Joan Head left a remarkable impact on everyone she met, her children say, and she never met a stranger.
“I think Joan would be someone who Pope Francis might call a face of mercy,” grandson Tyler Head said.
Mrs. Head died June 9 at age 87.
Mrs. Head raised six children with her husband, Loren Head. Carl Head, one of their four sons, recalled that while he was growing up on the family farm near Ashland, his mother never failed to provide physical and emotional care for her family and many others.
“Never met anyone that wasn’t family,” Carl Head said. “Because of that, everyone would come to our house to hang out. A lot of the kids didn’t have good homes, so she not only created a great home for us but for them.”
He and his siblings said their mother accepted everyone. “We were really blessed to have someone with that kind of mind growing up,” he said.
Mrs. Head worked for the beauty company Avon for many years. It was up to her to organize, sell and distribute the orders each week.
“Everyone knew her as the ‘The Red-Headed Avon Lady,’” daughter Kate Reeder said. “She hired anyone, no matter who they were or where they came from. She would pull people out of bad spots to work with her at Avon.”
Her dedication to what she loved in her life shone brightly in her careers. She also was a certified professional secretary and worked for former Columbia Mayor Herbert Jeans.
“She was the best salesperson for her entire career,” daughter-in-law Laurie Head said. “They just about ran out of awards to give her. She really cared what people thought and felt and where they were.”
Reeder said her mother was able to handle both work and family well. “Growing up at home, I never once felt her stress,” Reeder said.
Son Ken Head said his mother was a go-getter, no matter the circumstances.
“We were having a good time fishing,” he recalled. “All of a sudden, I notice she’s on all fours having a kidney stone attack.
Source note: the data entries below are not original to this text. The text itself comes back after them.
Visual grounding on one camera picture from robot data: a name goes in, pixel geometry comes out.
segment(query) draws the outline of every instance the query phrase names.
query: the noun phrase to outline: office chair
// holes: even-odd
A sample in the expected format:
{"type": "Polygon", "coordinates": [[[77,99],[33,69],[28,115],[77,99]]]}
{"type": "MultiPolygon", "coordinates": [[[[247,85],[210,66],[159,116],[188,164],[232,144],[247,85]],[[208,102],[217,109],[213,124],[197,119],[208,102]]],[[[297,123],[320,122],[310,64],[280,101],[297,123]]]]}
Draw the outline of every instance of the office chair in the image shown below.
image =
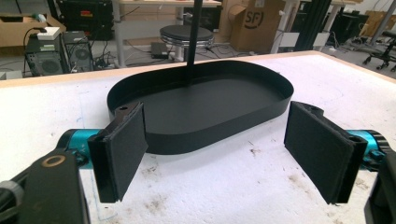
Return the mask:
{"type": "MultiPolygon", "coordinates": [[[[396,57],[391,56],[389,53],[390,51],[393,49],[393,46],[396,45],[396,33],[392,32],[392,31],[384,31],[382,33],[383,36],[387,36],[391,38],[391,41],[387,47],[387,49],[384,52],[380,52],[380,53],[371,53],[370,56],[364,60],[363,64],[367,64],[371,61],[372,58],[377,58],[383,61],[383,63],[379,66],[376,67],[377,70],[381,70],[384,67],[388,67],[389,66],[389,62],[394,62],[396,63],[396,57]]],[[[396,65],[392,67],[392,69],[390,69],[391,72],[395,72],[396,71],[396,65]]]]}

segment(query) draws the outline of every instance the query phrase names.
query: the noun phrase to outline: white table
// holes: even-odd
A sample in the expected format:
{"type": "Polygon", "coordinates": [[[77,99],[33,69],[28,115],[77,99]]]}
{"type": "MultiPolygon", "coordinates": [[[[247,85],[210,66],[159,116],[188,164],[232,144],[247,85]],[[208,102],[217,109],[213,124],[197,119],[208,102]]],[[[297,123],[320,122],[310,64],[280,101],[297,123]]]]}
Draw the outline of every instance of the white table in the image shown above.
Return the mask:
{"type": "MultiPolygon", "coordinates": [[[[344,129],[373,129],[396,148],[396,85],[315,51],[237,58],[294,86],[293,101],[324,109],[344,129]]],[[[0,180],[54,149],[68,129],[104,128],[106,95],[124,77],[179,64],[0,82],[0,180]]],[[[100,204],[82,180],[92,223],[364,223],[375,173],[360,171],[349,203],[327,205],[283,145],[288,112],[176,156],[146,154],[122,203],[100,204]]]]}
{"type": "MultiPolygon", "coordinates": [[[[126,67],[123,52],[123,40],[153,37],[160,35],[160,29],[167,25],[183,24],[183,7],[193,7],[192,0],[112,0],[114,16],[114,34],[117,43],[119,67],[126,67]],[[120,18],[120,5],[134,7],[176,7],[177,17],[173,21],[122,21],[120,18]]],[[[202,7],[219,7],[221,2],[204,0],[202,7]]],[[[181,57],[181,48],[177,49],[176,57],[181,57]]]]}

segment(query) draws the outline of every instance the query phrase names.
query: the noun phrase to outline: chair
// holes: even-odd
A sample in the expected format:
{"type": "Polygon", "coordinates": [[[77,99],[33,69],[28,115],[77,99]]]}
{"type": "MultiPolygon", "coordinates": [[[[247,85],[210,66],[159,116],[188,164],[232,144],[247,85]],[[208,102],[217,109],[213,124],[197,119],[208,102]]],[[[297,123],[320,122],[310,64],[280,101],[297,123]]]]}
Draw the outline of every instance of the chair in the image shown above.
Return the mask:
{"type": "MultiPolygon", "coordinates": [[[[160,30],[161,40],[166,44],[174,45],[184,49],[184,56],[176,53],[175,60],[186,62],[187,52],[190,44],[191,26],[189,25],[169,25],[160,30]]],[[[214,36],[209,30],[199,27],[197,37],[197,47],[208,48],[213,44],[214,36]]]]}
{"type": "MultiPolygon", "coordinates": [[[[364,60],[363,64],[367,64],[371,61],[372,58],[377,58],[383,61],[383,63],[379,66],[376,67],[376,69],[381,70],[384,67],[389,66],[389,62],[394,62],[396,63],[396,57],[391,56],[389,53],[393,49],[393,46],[396,45],[396,33],[392,31],[384,31],[382,33],[383,36],[387,36],[391,38],[391,42],[389,43],[387,49],[384,52],[381,53],[371,53],[370,56],[364,60]]],[[[390,69],[391,72],[396,71],[396,65],[390,69]]]]}

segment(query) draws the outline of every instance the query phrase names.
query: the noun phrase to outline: black pole
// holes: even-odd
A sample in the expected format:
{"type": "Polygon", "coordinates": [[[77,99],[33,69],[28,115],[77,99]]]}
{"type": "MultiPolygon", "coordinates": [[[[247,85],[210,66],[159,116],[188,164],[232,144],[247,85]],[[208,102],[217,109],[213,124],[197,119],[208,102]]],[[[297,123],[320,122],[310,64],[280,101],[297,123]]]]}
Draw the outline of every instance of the black pole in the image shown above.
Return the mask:
{"type": "Polygon", "coordinates": [[[194,9],[192,14],[192,23],[191,23],[191,32],[190,32],[190,43],[189,43],[187,68],[186,68],[186,76],[188,83],[192,82],[192,75],[193,75],[192,70],[195,60],[195,49],[197,47],[198,28],[199,28],[199,20],[201,19],[202,3],[203,0],[194,0],[194,9]]]}
{"type": "Polygon", "coordinates": [[[392,5],[390,5],[387,14],[385,14],[385,17],[382,19],[381,23],[379,23],[378,28],[376,28],[374,36],[370,41],[370,45],[375,44],[375,41],[382,35],[382,32],[384,32],[385,27],[387,26],[388,21],[392,16],[395,8],[396,8],[396,0],[393,0],[392,5]]]}
{"type": "Polygon", "coordinates": [[[58,12],[56,11],[56,6],[55,3],[53,2],[53,0],[47,0],[47,3],[49,4],[49,12],[50,15],[55,19],[55,20],[59,20],[58,17],[58,12]]]}
{"type": "Polygon", "coordinates": [[[18,0],[15,0],[15,4],[17,4],[18,11],[20,12],[20,14],[22,14],[22,10],[21,10],[20,3],[18,2],[18,0]]]}
{"type": "Polygon", "coordinates": [[[318,33],[321,32],[320,29],[331,2],[332,0],[312,0],[306,21],[294,47],[295,51],[310,50],[313,48],[315,39],[318,33]]]}

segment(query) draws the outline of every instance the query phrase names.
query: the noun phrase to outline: cardboard box
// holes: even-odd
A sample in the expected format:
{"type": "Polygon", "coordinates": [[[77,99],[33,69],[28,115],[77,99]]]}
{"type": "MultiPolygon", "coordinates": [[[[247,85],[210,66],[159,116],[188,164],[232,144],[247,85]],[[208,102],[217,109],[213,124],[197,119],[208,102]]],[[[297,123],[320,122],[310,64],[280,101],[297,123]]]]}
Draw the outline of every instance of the cardboard box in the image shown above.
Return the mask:
{"type": "MultiPolygon", "coordinates": [[[[0,56],[19,56],[23,54],[23,38],[26,32],[34,27],[56,26],[64,32],[66,27],[57,20],[47,15],[46,22],[39,22],[32,18],[31,15],[10,15],[0,14],[0,56]]],[[[29,34],[38,33],[37,30],[31,30],[29,34]]]]}
{"type": "Polygon", "coordinates": [[[247,7],[232,7],[231,46],[238,51],[270,53],[284,6],[282,0],[249,0],[247,7]]]}
{"type": "Polygon", "coordinates": [[[221,42],[230,42],[232,21],[231,17],[234,19],[234,15],[231,15],[230,11],[234,7],[239,7],[242,5],[242,0],[223,0],[221,7],[220,23],[219,23],[219,35],[216,36],[216,42],[221,39],[221,42]]]}
{"type": "MultiPolygon", "coordinates": [[[[373,36],[386,14],[387,12],[385,11],[366,11],[366,15],[369,16],[369,19],[367,19],[365,27],[363,27],[364,29],[361,30],[360,35],[373,36]]],[[[389,21],[385,26],[385,30],[391,30],[395,23],[396,15],[390,16],[389,21]]]]}
In the midst of this, she’s telling me, ‘Go ahead and fish!’ I, of course, took her straight to the emergency room.”
Stepdaughter Debby Duermeyer said she didn’t grow up with Mrs. Head, but “she really stepped up and filled a role as my mom.”
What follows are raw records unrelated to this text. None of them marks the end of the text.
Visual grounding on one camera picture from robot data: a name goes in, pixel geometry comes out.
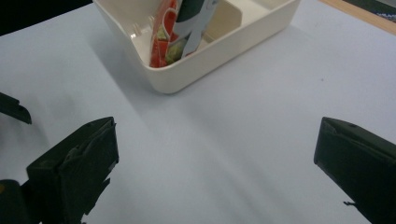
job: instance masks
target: plastic container
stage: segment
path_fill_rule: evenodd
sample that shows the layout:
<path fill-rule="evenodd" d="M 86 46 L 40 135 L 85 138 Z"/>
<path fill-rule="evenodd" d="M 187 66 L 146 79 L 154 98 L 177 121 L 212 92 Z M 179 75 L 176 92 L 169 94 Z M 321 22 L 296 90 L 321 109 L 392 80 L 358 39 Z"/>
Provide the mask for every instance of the plastic container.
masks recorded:
<path fill-rule="evenodd" d="M 149 67 L 152 21 L 161 0 L 93 0 L 134 67 L 154 90 L 174 93 L 287 27 L 300 0 L 221 0 L 193 54 Z"/>

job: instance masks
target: white surface
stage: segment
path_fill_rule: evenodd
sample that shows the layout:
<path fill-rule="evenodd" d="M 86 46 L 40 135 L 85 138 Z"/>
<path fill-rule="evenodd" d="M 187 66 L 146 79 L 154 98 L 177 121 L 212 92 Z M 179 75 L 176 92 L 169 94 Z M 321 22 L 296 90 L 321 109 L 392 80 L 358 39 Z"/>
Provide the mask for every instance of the white surface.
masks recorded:
<path fill-rule="evenodd" d="M 396 37 L 318 1 L 291 26 L 171 96 L 131 76 L 93 6 L 0 37 L 0 179 L 113 116 L 120 164 L 91 213 L 108 223 L 368 223 L 314 163 L 323 116 L 396 143 Z"/>

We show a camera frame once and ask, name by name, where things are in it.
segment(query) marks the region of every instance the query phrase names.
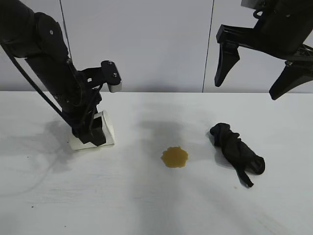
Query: spill
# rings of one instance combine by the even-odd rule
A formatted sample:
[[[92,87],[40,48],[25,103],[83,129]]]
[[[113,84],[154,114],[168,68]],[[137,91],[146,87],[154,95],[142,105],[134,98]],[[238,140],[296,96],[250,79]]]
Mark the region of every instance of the spill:
[[[188,160],[188,153],[180,146],[169,147],[166,151],[163,152],[161,159],[169,168],[181,168],[186,165],[186,161]]]

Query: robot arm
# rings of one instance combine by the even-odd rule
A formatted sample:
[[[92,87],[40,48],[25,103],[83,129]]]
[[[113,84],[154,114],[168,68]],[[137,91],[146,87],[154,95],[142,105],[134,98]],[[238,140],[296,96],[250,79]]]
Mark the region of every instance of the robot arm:
[[[215,76],[219,87],[240,60],[238,47],[258,50],[286,60],[286,67],[269,93],[277,99],[313,80],[313,48],[303,42],[313,30],[312,0],[243,0],[256,9],[254,28],[221,25],[217,34],[220,58]]]
[[[35,90],[72,127],[75,137],[96,146],[106,143],[102,120],[94,115],[103,84],[107,83],[111,92],[121,88],[112,61],[103,61],[100,68],[77,71],[68,57],[59,24],[44,13],[34,13],[19,0],[0,0],[0,44]],[[62,111],[28,77],[15,57],[25,58]]]

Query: black rag
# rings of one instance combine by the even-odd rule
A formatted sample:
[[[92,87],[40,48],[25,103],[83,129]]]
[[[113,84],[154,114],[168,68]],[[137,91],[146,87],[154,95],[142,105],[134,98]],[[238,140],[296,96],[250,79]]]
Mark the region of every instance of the black rag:
[[[245,170],[249,167],[255,174],[262,174],[265,170],[264,159],[242,142],[239,133],[232,132],[229,124],[218,123],[210,129],[210,133],[214,136],[214,145],[222,148],[224,157],[237,170],[239,178],[252,187],[253,182]]]

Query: white tabletop
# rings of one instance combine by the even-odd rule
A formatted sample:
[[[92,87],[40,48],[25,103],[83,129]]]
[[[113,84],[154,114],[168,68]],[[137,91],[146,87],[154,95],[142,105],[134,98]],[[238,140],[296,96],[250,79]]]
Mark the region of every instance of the white tabletop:
[[[311,235],[313,94],[102,94],[117,144],[73,152],[33,92],[0,93],[1,235]],[[206,133],[264,157],[245,188]],[[189,153],[167,168],[168,147]]]

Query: white wall
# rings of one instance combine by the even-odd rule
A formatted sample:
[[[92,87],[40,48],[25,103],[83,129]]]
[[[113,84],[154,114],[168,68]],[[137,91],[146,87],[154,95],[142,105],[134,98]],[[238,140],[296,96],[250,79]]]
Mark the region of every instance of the white wall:
[[[221,24],[254,27],[257,20],[253,10],[241,7],[241,0],[216,0],[214,3],[211,37],[204,82],[204,92],[267,93],[285,67],[283,60],[246,48],[239,48],[240,61],[234,66],[219,88],[214,86],[214,77],[219,60],[219,44],[216,33]],[[306,41],[313,45],[313,34]],[[313,93],[313,82],[292,90],[295,93]]]
[[[116,62],[123,91],[201,92],[213,0],[64,0],[77,69]]]
[[[22,0],[34,12],[44,12],[52,16],[63,29],[63,18],[59,0]],[[18,59],[27,73],[43,88],[40,80],[23,59]],[[14,67],[0,47],[0,91],[32,91],[33,88]]]
Mrs. Head kept in touch with Duermeyer’s biological mother, and when Duermeyer was 13, Mrs. Head arranged a family vacation to California during which Duermeyer got to meet her.
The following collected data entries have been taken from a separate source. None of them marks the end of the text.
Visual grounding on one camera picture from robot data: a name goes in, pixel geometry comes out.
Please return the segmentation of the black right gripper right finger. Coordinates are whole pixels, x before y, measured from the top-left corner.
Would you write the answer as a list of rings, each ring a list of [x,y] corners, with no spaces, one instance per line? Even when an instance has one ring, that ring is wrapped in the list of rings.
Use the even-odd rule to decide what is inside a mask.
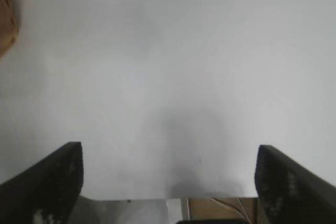
[[[269,223],[335,223],[335,187],[275,147],[259,146],[254,181]]]

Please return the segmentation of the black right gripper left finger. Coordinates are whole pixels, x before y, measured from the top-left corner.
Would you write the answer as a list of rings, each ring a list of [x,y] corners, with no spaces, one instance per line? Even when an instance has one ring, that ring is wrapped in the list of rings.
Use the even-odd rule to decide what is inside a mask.
[[[67,223],[83,186],[80,142],[1,184],[1,223]]]
“It takes a person with a huge heart to do something like that,” Duermeyer said.
Daughter-in-law Debbie Head said the two became especially close after Mrs. Head had lung surgery.
“She would call me every day to tell me what the weather was,” Debbie Head said. “If it was going to be raining, she would say, ‘Today, we’re just gonna have to make our own sunshine.’”
Several of her children called Mrs. Head a “prayer warrior” and said her big heart came from her strong faith. She regularly attended Faith Family Church in Ashland.
“She actually practiced what she preached, and not a breath of hypocrisy about her,” Laurie Head said.
“I really had to mature to see where her strength came from,” Ken Head said. “It took me a long time to understand why she was almost always in a good mood and so positive, and that was because of her faith in the Lord.”
Mrs. Head lost her vision later in her life due to macular degeneration. Her children remember the family having to reading to her then because Mrs. Head had been a big reader all her life.
“It was really disheartening when she was unable to read. It was hard to watch ‘Mrs. Independent’ have to stay at home,” he said. “But she was never negative about any of it at all.”
Mrs. Head was the glue that held her big family together.
“She molded and shaped all of us,” Kevin Head said. “She was my No. 1 influence in my life. She was always saying, ‘Go anywhere you want to go.’”
The family farm, Fox Hollow, is about five miles west of Ashland. Laurie Head described it “a beautiful little homestead tucked down in the river hills.” Mrs. Head is buried there, next to her husband, who died in 2009.
“When I think of my best self that I can be in the future, it’s shaped by her,” Tyler Head said. “She will be an icon of reference of how I should love family and non-family.”